El presidente de Estados Unidos Donald Trump y la presidenta encargada de Venezuela Delcy Rodríguez coincidieron en que el país sudamericano todavía no está preparado para celebrar elecciones. Las declaraciones se produjeron mientras Washington y Caracas avanzan en un acuerdo energético de gran alcance que concede a Estados Unidos una participación privilegiada en el desarrollo de una parte de las reservas petroleras venezolanas, en un pacto que ya despierta críticas por su falta de transparencia.
Trump afirmó que Venezuela todavía necesita tiempo antes de poder organizar unos comicios, aunque dijo esperar que las elecciones puedan celebrarse próximamente. Rodríguez, por su parte, ha defendido públicamente la necesidad de avanzar hacia una nueva etapa política y económica, mientras su administración estrecha la cooperación con Washington.
La ausencia de una fecha electoral concreta se produce en paralelo a la nueva estrategia estadounidense para Venezuela, que coloca la recuperación de la industria petrolera como una de sus principales prioridades. Según funcionarios estadounidenses, el objetivo es reconstruir el sector energético, estabilizar la economía y crear posteriormente las condiciones para una transición electoral.
Ante la ausencia del presidente, la Constitución venezolana contempla que el vicepresidente tome las riendas por un lapso máximo de 180 días, período que ya venció.
El elemento más polémico de esta nueva relación es el acuerdo petrolero anunciado entre ambos gobiernos y empresas privadas. El esquema involucra a North American Blue Energy Partners (NABEP) y contempla el desarrollo de 17 campos petroleros con un potencial estimado de unos 65.000 millones de barriles.

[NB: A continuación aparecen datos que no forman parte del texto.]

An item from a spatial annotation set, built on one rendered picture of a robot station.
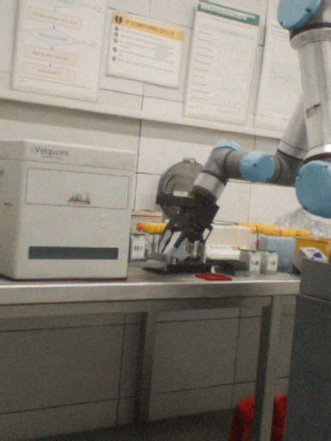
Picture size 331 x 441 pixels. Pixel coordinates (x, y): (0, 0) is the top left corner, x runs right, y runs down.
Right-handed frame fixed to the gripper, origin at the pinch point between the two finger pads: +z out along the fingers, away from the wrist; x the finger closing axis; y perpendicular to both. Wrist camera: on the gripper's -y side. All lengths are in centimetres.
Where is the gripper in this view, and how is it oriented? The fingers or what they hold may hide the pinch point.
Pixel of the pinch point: (160, 257)
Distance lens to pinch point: 171.0
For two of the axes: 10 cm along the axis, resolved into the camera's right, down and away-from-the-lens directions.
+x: -5.7, -0.9, 8.2
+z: -4.8, 8.4, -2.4
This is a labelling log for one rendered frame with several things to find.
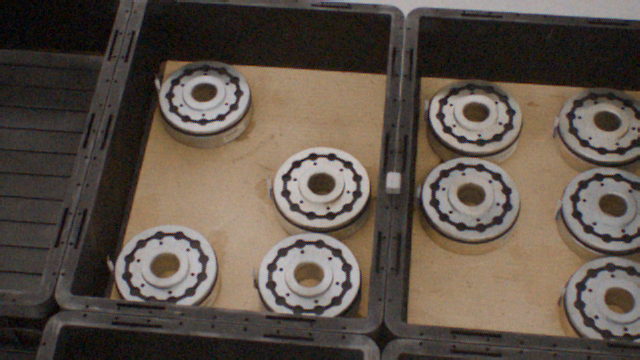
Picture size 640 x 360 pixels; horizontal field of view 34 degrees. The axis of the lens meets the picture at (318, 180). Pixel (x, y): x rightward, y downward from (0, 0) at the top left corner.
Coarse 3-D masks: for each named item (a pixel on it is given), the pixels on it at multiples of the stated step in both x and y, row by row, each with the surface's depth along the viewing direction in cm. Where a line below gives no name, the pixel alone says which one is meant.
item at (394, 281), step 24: (408, 24) 112; (504, 24) 113; (528, 24) 112; (552, 24) 112; (576, 24) 112; (600, 24) 112; (624, 24) 112; (408, 48) 110; (408, 72) 109; (408, 96) 107; (408, 120) 105; (408, 144) 103; (408, 168) 101; (384, 312) 93; (408, 336) 91; (432, 336) 91; (456, 336) 91; (480, 336) 91; (504, 336) 91; (528, 336) 91; (552, 336) 91
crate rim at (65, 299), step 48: (144, 0) 115; (192, 0) 115; (240, 0) 115; (288, 0) 115; (96, 144) 104; (384, 144) 103; (96, 192) 101; (384, 192) 100; (384, 240) 97; (384, 288) 94
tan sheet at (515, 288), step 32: (544, 96) 119; (544, 128) 116; (416, 160) 114; (512, 160) 114; (544, 160) 114; (544, 192) 112; (416, 224) 110; (544, 224) 109; (416, 256) 107; (448, 256) 107; (480, 256) 107; (512, 256) 107; (544, 256) 107; (576, 256) 107; (416, 288) 105; (448, 288) 105; (480, 288) 105; (512, 288) 105; (544, 288) 105; (416, 320) 103; (448, 320) 103; (480, 320) 103; (512, 320) 103; (544, 320) 103
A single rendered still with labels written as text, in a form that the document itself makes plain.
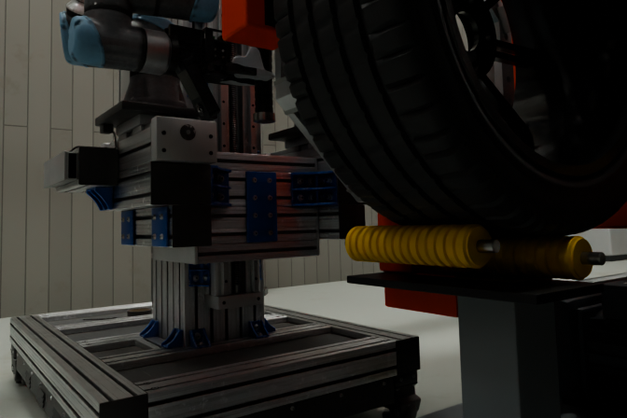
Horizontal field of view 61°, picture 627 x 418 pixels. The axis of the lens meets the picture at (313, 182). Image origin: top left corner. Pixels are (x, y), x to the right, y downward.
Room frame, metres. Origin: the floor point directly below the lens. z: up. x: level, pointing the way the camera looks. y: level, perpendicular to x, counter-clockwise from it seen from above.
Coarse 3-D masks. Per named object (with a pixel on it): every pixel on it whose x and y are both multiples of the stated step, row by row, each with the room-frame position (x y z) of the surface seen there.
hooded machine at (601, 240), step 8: (584, 232) 6.66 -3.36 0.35; (592, 232) 6.57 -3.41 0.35; (600, 232) 6.49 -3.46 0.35; (608, 232) 6.41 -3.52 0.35; (616, 232) 6.47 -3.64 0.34; (624, 232) 6.58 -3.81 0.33; (592, 240) 6.57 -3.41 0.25; (600, 240) 6.50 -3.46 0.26; (608, 240) 6.41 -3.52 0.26; (616, 240) 6.46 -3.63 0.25; (624, 240) 6.57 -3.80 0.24; (592, 248) 6.58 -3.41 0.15; (600, 248) 6.50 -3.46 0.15; (608, 248) 6.42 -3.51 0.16; (616, 248) 6.46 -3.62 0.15; (624, 248) 6.56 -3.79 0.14; (608, 256) 6.47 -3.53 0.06; (616, 256) 6.53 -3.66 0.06; (624, 256) 6.64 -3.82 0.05
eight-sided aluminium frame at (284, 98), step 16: (496, 16) 1.05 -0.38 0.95; (496, 32) 1.06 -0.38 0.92; (496, 64) 1.06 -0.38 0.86; (496, 80) 1.06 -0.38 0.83; (512, 80) 1.07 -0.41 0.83; (288, 96) 0.78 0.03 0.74; (512, 96) 1.07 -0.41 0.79; (288, 112) 0.81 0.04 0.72; (304, 128) 0.82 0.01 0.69; (352, 192) 0.89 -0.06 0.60
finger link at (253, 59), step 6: (252, 48) 0.99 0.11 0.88; (246, 54) 0.98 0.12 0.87; (252, 54) 0.99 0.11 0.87; (258, 54) 0.99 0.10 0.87; (234, 60) 0.97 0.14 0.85; (240, 60) 0.97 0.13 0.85; (246, 60) 0.98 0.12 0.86; (252, 60) 0.99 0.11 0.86; (258, 60) 0.99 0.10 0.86; (252, 66) 0.99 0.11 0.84; (258, 66) 0.99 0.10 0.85; (258, 72) 0.98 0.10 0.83; (264, 72) 0.99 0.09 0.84; (270, 72) 1.01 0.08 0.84; (252, 78) 1.00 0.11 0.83; (258, 78) 1.00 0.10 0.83; (264, 78) 1.00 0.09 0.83; (270, 78) 1.02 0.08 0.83
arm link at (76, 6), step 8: (72, 0) 1.14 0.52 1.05; (80, 0) 1.12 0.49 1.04; (72, 8) 1.12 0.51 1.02; (80, 8) 1.12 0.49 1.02; (64, 16) 1.13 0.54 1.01; (72, 16) 1.13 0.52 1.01; (64, 24) 1.13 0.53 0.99; (64, 32) 1.13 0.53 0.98; (64, 40) 1.13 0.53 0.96; (64, 48) 1.14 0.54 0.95; (64, 56) 1.17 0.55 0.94; (80, 64) 1.19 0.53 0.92
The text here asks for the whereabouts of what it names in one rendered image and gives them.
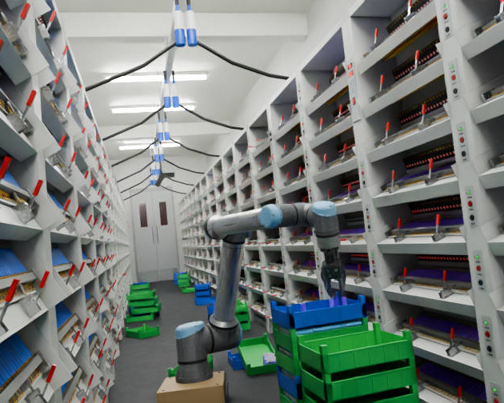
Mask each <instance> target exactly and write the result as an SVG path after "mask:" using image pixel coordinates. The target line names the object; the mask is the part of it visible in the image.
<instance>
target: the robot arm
mask: <svg viewBox="0 0 504 403"><path fill-rule="evenodd" d="M295 226H309V227H314V229H315V235H316V242H317V247H318V248H320V251H321V252H323V253H324V256H325V260H324V261H323V262H322V267H321V270H322V271H321V279H322V281H323V283H324V286H325V288H326V292H327V293H328V295H329V296H330V297H332V291H331V285H330V283H331V279H337V281H338V283H339V288H340V291H339V292H340V295H341V297H342V295H343V294H344V290H345V284H346V270H345V268H344V265H342V262H341V260H339V254H338V250H339V246H340V245H341V242H340V238H342V236H339V228H338V217H337V210H336V205H335V204H334V203H333V202H331V201H318V202H315V203H314V204H308V203H305V202H298V203H295V204H281V205H273V204H269V205H265V206H263V207H262V208H261V209H254V210H251V211H246V212H242V213H236V214H231V215H225V216H222V215H219V214H216V215H213V216H210V217H208V218H207V219H206V221H205V223H204V231H205V234H206V236H207V237H209V238H211V239H214V240H222V252H221V259H220V266H219V272H218V285H217V293H216V299H215V306H214V314H213V315H211V316H210V320H209V324H205V323H204V322H203V321H197V322H196V321H195V322H191V323H186V324H184V325H180V326H179V327H177V329H176V337H175V338H176V346H177V355H178V369H177V372H176V376H175V381H176V382H177V383H179V384H191V383H197V382H201V381H207V380H209V379H211V378H212V377H213V376H214V375H213V371H212V369H211V367H210V364H209V362H208V358H207V354H210V353H217V352H221V351H225V350H230V349H234V348H237V347H238V346H239V345H240V344H241V342H242V327H241V325H240V323H239V321H238V319H237V318H236V317H235V310H236V305H237V298H238V287H239V280H240V274H241V268H242V256H243V250H244V244H245V242H246V238H248V237H249V236H250V235H251V231H255V230H260V229H276V228H283V227H295Z"/></svg>
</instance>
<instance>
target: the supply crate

La estructura concede al Gobierno estadounidense una participación del 35 % en la empresa matriz de NABEP, además de un derecho preferente para adquirir hasta el 20 % del petróleo producido por la compañía a precio de producción. El acuerdo tiene una duración prevista de hasta 100 años.
Rodríguez sostiene que el proyecto podría atraer alrededor de 100.000 millones de dólares en inversiones y generar más de 209.000 millones en ingresos fiscales para Venezuela. Washington, entretanto, presenta el pacto como una vía para recuperar la producción petrolera venezolana y garantizar nuevas fuentes de crudo para Estados Unidos.

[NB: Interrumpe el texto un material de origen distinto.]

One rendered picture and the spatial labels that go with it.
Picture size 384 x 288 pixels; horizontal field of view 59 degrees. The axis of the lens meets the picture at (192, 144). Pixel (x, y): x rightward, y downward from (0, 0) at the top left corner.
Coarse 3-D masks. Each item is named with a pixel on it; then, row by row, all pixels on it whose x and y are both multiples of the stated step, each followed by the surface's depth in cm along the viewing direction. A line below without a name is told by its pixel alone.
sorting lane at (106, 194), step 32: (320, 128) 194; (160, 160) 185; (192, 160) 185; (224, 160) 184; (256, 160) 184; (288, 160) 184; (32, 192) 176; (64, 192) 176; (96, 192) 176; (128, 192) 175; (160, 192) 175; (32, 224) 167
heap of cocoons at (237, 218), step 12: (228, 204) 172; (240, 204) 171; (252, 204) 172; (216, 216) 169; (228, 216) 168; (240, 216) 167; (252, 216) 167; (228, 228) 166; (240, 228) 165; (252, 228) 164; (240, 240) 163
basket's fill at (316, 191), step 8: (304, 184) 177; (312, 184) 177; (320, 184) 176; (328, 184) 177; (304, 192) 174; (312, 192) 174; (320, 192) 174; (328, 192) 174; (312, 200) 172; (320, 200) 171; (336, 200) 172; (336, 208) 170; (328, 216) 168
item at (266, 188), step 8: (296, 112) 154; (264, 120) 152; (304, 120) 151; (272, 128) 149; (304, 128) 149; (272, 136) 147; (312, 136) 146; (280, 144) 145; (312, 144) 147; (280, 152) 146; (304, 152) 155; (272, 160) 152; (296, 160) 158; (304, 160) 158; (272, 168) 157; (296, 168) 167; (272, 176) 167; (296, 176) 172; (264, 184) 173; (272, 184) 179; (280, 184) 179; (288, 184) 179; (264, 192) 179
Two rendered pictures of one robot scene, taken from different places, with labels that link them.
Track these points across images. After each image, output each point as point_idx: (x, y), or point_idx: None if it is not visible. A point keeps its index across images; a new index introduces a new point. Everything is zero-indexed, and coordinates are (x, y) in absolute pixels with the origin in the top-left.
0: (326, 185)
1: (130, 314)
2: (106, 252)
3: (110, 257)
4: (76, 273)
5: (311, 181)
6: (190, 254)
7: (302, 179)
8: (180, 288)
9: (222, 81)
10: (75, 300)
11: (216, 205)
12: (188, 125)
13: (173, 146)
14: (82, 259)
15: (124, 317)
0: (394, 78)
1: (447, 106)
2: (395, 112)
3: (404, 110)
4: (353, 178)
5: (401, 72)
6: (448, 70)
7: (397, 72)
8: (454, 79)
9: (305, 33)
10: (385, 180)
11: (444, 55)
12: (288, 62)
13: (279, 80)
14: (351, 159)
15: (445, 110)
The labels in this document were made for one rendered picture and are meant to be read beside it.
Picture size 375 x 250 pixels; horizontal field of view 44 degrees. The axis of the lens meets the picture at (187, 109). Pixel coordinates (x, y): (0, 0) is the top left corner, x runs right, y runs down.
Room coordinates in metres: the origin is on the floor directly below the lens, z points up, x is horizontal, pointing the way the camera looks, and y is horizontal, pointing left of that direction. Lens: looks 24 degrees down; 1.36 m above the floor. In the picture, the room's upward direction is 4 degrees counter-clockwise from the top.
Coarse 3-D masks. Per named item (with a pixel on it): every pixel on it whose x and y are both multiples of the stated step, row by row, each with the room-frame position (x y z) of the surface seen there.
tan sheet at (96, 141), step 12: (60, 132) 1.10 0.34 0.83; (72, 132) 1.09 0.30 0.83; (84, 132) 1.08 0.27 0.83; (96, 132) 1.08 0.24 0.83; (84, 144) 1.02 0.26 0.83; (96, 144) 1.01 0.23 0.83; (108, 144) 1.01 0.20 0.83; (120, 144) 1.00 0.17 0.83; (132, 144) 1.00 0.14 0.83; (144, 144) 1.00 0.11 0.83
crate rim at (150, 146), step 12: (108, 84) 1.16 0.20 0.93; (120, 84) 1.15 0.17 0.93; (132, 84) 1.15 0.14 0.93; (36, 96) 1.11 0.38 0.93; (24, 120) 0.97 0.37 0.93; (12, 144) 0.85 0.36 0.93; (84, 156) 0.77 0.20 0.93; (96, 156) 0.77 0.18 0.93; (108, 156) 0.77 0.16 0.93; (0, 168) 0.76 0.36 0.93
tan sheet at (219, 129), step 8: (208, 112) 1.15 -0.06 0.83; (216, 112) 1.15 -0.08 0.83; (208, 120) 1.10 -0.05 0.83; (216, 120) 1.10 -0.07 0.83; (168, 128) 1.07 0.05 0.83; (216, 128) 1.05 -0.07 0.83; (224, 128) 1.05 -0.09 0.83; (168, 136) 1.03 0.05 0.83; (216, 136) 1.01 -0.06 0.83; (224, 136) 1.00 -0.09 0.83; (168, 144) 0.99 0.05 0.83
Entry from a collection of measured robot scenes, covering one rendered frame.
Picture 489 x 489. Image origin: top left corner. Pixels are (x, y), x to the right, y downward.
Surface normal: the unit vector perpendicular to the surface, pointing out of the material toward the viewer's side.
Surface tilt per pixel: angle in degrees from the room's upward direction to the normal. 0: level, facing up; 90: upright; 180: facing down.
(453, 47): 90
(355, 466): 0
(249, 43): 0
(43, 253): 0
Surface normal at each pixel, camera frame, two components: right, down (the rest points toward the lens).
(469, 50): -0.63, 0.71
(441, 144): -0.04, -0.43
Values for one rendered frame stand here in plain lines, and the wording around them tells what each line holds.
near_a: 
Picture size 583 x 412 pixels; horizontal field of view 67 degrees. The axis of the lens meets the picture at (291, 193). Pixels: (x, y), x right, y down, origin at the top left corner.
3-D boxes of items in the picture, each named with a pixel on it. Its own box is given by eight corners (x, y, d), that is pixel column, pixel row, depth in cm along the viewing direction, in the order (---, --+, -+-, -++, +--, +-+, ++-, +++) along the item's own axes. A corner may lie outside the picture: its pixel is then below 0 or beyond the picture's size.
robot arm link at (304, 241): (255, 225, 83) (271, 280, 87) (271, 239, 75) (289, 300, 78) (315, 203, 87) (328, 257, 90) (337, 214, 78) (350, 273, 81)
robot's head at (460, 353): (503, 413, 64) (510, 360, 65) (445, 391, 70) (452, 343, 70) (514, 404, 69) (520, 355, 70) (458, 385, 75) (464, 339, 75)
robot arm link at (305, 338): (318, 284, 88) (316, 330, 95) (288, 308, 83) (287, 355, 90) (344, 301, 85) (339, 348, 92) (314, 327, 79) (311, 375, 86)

Sin embargo, el acuerdo ha generado fuertes cuestionamientos por la estructura financiera, la falta de transparencia y el papel del empresario venezolano Alejandro Betancourt. Críticos también advierten que priorizar la reconstrucción petrolera sin establecer primero un calendario electoral podría retrasar la normalización democrática del país.
De aquí es facil deducir que el propósito es petróleo primero, elecciones después. El nuevo escenario coloca a Venezuela ante una transición marcada por dos prioridades: recuperar una industria petrolera devastada y reconstruir sus instituciones políticas. Por ahora, Trump insiste en que las elecciones deberán esperar, mientras Washington profundiza su presencia en el sector energético venezolano.